**Task item**
Read the data line by line and say how many lines contain the string "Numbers", giving the number alone.

**Exercise data**

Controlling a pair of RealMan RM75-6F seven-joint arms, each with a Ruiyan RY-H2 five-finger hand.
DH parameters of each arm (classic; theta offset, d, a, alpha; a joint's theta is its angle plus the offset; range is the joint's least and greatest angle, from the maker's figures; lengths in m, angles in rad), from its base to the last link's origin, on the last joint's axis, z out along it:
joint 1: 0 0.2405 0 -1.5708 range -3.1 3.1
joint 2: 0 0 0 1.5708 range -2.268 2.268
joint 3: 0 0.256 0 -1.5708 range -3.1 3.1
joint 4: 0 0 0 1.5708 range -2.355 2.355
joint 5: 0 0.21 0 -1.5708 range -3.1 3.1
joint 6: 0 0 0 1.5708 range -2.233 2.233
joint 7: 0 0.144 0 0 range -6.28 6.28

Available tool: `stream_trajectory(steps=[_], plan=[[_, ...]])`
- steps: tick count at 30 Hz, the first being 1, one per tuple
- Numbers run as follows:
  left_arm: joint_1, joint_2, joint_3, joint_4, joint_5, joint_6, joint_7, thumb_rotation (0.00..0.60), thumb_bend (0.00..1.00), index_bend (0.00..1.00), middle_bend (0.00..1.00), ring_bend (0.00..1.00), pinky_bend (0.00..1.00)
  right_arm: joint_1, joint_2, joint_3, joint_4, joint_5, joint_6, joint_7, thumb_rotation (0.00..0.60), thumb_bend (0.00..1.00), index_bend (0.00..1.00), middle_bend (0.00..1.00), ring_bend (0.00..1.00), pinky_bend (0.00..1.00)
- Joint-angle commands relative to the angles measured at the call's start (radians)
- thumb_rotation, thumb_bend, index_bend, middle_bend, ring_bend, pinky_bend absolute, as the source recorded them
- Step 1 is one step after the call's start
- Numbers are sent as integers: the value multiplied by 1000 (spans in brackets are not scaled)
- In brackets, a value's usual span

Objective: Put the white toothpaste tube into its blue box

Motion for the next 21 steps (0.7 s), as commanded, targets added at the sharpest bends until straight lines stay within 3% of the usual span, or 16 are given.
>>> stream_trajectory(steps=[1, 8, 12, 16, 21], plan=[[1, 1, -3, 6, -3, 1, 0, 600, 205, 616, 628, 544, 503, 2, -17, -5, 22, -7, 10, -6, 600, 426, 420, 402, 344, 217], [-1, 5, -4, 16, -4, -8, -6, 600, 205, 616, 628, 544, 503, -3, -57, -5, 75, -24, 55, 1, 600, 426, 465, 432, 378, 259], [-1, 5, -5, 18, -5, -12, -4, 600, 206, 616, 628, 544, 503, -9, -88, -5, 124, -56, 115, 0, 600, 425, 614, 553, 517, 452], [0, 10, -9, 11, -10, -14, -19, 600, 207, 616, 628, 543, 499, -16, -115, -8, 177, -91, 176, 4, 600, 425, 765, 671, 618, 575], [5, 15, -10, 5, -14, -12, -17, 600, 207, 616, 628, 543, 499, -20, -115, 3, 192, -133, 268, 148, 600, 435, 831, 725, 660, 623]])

**Written solution**
2